The plants also generate hot water as a by-product, which is used in machines to process fabrics at high temperatures, economising on water and electricity.
The plants cost about $2.3 million to set up but have helped the factory save $3.8 million a year through buying fewer chemicals, treating less waste water and lowering energy bills.
“Using green energy, or installing plants that recycle, saves cost in the long run,” said Zakir Hossen, sustainability head for the factory which employs 8,000 workers.
Climate activists say the global fashion industry should intensify efforts to cut climate-heating emissions in line with the Paris Agreement goals of limiting average temperature rise to “well below” 2 degrees Celsius above preindustrial times.
Zaber and Zubair Fabrics has rooftop solar panels that can generate about 400 kilowatts of power. While that is less than 1% of the factory’s needs, it plans to add more solar capacity in the coming years.
“To survive, we have to give customers good products at a low price. And if we don’t gradually shift to green energy, we won’t be able to do that… This also helps the environment,” Hossen told the Thomson Reuters Foundation.
The apparel industry produces 4% of the world’s planet-warming emissions, equal to the combined annual total of France, Germany and Britain, according to a 2020 study by the nonprofit Global Fashion Agenda and consultants McKinsey and Company.
The U.N. Environment Programme in 2019 put the fashion industry’s share of global carbon emissions at 10% – more than for all international flights and maritime shipping – and said it was the second-biggest consumer of water.

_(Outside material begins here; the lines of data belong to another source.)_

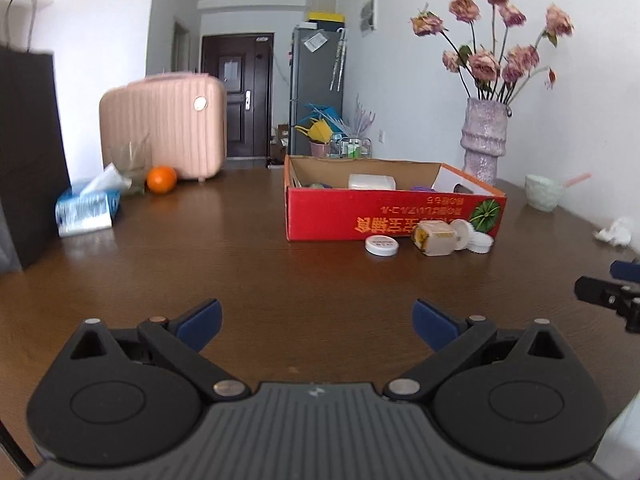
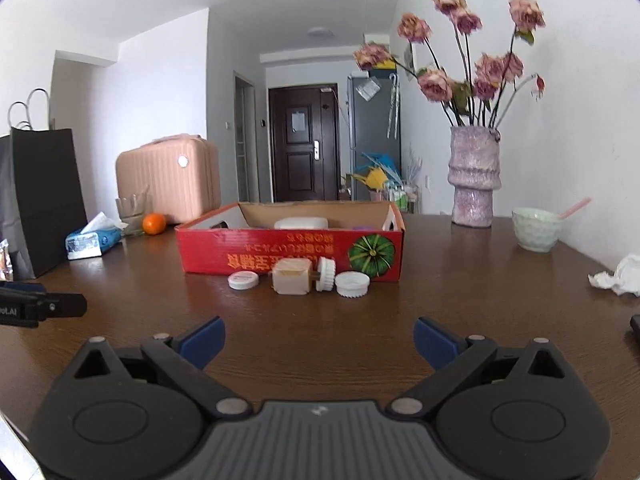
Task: Organize rigid objects
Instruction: 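Withdraw both tools from the box toward the remaining items, then grasp the round white puck with the left tool while the right tool grasps a white bottle cap, then carry the puck and bottle cap into the box and open both tools, then withdraw both tools from the box toward the last items, then grasp the cream square plug with the left tool while the right tool grasps the ridged white cap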
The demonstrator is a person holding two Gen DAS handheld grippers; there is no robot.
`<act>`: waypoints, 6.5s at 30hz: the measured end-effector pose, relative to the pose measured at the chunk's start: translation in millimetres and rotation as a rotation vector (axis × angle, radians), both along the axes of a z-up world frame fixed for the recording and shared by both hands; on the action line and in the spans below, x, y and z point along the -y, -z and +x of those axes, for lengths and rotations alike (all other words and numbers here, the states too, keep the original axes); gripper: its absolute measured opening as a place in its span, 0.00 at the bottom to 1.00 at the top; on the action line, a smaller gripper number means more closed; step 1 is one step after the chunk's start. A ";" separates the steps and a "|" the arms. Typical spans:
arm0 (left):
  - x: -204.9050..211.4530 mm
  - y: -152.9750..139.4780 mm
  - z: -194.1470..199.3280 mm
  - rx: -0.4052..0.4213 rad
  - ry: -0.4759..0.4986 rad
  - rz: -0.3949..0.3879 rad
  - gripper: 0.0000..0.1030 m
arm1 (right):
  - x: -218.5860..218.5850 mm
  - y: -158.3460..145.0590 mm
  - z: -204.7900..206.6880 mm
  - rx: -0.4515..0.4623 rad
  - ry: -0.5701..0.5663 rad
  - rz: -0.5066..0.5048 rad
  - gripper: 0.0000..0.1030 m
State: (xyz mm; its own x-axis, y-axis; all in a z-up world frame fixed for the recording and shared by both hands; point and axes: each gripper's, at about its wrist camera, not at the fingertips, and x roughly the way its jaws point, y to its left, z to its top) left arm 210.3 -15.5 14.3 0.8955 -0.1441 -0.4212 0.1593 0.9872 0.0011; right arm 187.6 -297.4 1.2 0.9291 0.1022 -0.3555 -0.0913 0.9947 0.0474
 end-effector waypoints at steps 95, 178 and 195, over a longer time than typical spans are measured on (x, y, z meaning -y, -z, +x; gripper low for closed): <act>61.4 -47.5 350.8 -0.302 0.106 0.035 0.39 | -0.9 -80.8 365.1 -0.351 -0.151 0.043 0.38; 87.5 -11.7 95.2 -0.145 0.358 0.077 1.00 | 27.4 -28.7 57.1 -0.116 -0.098 -0.042 0.76; 140.7 28.0 202.3 -0.129 0.324 0.066 0.93 | 45.4 12.3 239.0 -0.321 -0.211 0.207 0.12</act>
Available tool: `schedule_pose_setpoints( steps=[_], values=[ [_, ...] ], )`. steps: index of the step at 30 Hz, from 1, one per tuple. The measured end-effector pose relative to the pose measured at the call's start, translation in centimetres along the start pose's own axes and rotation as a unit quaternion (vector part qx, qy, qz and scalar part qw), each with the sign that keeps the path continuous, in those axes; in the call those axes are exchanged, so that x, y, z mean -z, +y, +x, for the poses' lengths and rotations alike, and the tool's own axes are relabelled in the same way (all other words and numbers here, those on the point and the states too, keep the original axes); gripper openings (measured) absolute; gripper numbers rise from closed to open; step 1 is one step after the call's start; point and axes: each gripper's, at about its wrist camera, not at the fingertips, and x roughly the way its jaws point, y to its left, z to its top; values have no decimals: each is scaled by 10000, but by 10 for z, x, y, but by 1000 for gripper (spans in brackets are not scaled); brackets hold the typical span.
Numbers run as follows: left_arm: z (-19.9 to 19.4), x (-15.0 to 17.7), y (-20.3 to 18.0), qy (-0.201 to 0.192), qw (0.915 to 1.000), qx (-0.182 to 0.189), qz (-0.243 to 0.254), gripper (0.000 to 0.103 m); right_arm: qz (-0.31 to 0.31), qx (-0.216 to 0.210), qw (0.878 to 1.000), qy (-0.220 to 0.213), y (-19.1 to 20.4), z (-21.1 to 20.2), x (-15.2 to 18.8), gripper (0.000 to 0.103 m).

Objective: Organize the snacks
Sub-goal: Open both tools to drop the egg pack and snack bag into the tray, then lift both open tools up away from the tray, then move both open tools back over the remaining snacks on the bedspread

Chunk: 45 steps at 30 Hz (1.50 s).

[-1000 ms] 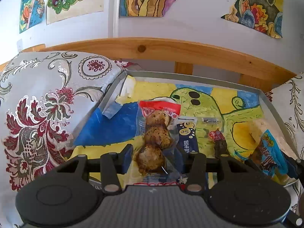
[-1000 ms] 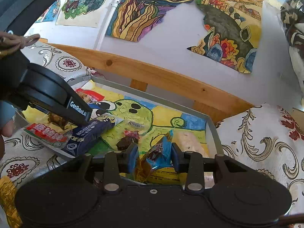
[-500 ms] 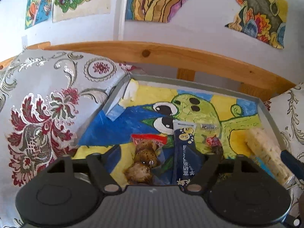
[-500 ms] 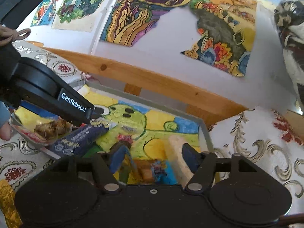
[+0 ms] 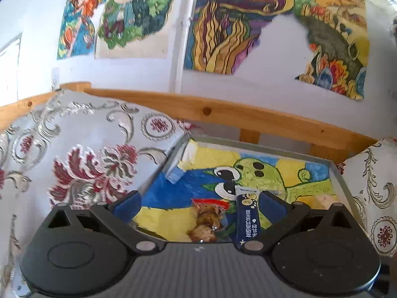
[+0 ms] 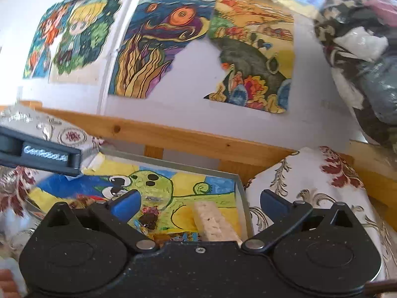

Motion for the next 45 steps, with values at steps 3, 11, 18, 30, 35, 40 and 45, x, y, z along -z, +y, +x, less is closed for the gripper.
schedule_pose_setpoints(
  steps=[3,11,18,30,35,40,45],
  values=[
    [-16,3,7,-143,9999,-2,-23,102,113,-51,9999,25,-6,-16,-2,102],
    [-57,14,23,-271,9996,38,-55,102,339,-192,9992,-103,-11,-64,-3,102],
    [-86,27,37,-243,9997,67,-39,102,399,-219,9985,-309,-8,-107,-1,102],
    [-116,47,65,-64,10000,-10,-48,102,438,-392,9982,76,3,-151,16,102],
    [-126,62,75,130,9998,46,170,102,546,-543,9960,461,9,-162,26,102],
    [-135,79,82,251,9988,156,402,102,462,-660,9937,777,18,-171,36,102],
    [-138,96,85,473,9972,229,531,102,427,-777,9891,1178,26,-170,47,102]
  ],
)
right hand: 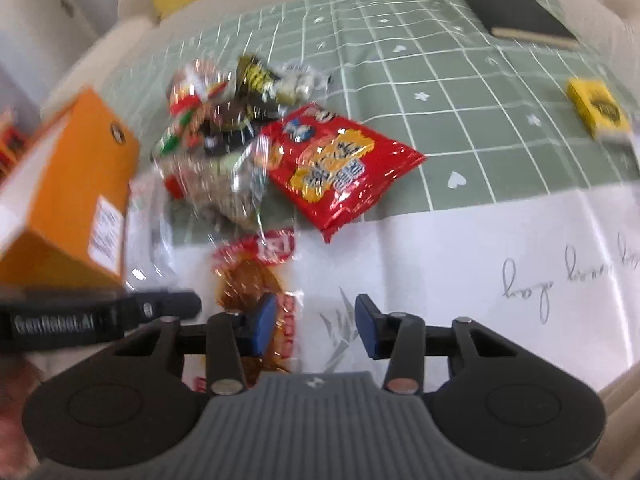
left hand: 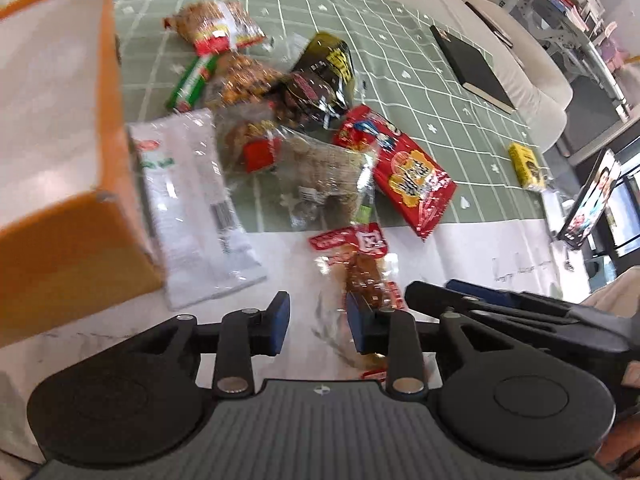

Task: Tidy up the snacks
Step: 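Grasp the braised-meat packet with the right gripper while the left gripper reaches the dumpling packet, then lift the meat packet with the right gripper while the left gripper grasps the dumpling packet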

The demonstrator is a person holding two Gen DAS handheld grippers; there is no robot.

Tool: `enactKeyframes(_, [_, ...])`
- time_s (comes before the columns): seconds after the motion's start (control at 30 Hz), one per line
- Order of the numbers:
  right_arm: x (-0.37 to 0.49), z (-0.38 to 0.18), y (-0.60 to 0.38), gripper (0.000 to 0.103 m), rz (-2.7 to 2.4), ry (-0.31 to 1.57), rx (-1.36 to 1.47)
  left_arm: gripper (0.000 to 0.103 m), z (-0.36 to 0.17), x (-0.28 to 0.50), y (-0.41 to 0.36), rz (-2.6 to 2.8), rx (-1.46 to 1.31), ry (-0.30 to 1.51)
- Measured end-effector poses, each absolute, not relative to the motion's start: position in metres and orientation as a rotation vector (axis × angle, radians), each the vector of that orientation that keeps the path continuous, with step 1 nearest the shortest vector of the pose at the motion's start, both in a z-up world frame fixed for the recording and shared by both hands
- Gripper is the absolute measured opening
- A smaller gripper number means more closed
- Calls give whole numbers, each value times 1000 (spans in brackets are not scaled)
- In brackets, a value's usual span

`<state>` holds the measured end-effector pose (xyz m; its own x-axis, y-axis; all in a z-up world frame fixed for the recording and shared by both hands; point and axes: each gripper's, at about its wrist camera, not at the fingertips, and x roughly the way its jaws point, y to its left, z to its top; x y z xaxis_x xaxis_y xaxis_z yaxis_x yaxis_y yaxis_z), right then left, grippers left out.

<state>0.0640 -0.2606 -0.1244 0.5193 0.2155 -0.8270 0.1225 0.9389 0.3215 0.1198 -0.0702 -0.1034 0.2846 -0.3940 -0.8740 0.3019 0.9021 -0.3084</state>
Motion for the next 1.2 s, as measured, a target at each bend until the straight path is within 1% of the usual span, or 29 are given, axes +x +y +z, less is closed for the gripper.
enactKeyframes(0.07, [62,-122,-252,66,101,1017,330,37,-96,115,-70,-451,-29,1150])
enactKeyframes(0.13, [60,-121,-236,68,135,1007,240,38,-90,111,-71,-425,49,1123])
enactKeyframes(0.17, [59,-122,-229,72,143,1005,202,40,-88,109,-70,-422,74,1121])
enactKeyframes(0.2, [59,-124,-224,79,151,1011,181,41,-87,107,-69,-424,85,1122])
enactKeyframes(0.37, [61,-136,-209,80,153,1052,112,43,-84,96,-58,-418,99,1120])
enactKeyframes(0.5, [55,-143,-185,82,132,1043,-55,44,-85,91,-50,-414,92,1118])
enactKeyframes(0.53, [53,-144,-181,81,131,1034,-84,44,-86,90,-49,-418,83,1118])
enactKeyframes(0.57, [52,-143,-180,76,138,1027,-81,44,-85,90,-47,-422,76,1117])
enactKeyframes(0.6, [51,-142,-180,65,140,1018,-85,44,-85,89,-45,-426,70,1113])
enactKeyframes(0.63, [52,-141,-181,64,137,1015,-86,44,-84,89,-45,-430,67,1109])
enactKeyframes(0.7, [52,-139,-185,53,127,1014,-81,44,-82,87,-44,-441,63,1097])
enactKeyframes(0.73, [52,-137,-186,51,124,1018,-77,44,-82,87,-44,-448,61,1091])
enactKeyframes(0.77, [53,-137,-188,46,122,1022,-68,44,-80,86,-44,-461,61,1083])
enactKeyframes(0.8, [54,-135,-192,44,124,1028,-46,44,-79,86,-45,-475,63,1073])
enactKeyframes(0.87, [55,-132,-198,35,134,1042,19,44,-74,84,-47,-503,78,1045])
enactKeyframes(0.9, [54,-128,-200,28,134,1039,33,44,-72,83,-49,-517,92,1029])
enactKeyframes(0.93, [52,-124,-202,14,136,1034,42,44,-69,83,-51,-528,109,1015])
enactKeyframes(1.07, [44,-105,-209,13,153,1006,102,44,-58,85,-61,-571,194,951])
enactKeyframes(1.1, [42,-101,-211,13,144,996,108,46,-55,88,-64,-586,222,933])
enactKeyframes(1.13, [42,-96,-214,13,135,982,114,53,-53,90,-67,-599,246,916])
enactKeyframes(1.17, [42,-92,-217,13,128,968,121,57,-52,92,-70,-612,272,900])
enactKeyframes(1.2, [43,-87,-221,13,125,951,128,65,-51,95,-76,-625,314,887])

Bangladesh’s overall emissions are tiny compared with industrialised countries, but its garment sector is the world’s second-largest exporter of clothes and employs about 4 million people.
Brands Pay the Same
Last year, the Green Climate Fund, the main U.N.-backed climate finance channel for developing countries, approved a $250-million loan programme for projects to make garment factories in Bangladesh more energy efficient.
Buoyed by economic arguments and pressure from brands to reduce emissions along the fashion supply chain, an increasing number of Bangladeshi factories are taking steps to lower their energy usage, industry experts said.
The Partnership for Cleaner Textile (PaCT), a programme led by the International Finance Corporation (IFC) to assist Bangladeshi factories in adopting cleaner production practices, said it has helped 338 factories cut their greenhouse gas emissions by more than half a million tonnes a year.
“That’s equal to removing over 119,000 cars from the road,” said Nishat Chowdhury, programme manager for PaCT, which was launched in 2013 and is supported by Denmark, Australia and the Netherlands, as well as major clothing brands.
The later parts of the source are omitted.